* **DATA**

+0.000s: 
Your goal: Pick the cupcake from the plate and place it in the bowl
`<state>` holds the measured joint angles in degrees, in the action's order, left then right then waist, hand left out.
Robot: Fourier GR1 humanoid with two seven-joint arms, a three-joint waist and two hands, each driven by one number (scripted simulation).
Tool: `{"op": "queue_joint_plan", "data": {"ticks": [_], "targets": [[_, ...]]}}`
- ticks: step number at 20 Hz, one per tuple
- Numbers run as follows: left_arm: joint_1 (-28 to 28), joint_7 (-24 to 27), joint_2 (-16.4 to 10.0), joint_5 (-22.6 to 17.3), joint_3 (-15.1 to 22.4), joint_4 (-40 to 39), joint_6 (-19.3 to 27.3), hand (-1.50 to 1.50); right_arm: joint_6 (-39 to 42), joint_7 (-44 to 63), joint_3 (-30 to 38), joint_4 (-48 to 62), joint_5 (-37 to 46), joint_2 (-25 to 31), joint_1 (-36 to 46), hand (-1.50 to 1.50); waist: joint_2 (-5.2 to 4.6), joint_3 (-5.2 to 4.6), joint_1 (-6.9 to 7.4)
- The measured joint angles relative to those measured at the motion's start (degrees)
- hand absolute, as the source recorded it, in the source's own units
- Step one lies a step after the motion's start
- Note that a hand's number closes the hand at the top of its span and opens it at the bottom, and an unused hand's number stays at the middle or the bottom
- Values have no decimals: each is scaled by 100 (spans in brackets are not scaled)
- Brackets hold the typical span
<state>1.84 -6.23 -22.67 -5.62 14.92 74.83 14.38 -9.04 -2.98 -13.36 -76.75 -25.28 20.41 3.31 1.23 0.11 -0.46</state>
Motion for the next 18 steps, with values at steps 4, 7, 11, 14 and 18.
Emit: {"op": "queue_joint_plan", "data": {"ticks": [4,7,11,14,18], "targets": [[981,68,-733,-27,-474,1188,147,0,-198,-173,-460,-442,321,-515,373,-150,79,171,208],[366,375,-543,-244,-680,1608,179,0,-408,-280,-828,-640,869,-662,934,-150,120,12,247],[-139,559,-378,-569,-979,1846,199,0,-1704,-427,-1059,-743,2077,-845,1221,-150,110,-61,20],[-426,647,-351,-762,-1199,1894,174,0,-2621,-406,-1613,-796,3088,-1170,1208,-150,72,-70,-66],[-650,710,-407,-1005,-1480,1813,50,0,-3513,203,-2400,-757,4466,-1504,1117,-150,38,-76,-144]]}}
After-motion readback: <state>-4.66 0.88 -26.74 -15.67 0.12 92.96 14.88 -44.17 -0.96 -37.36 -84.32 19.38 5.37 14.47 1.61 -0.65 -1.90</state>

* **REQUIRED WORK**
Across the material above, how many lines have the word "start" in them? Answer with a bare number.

* **ANSWER BOX**
2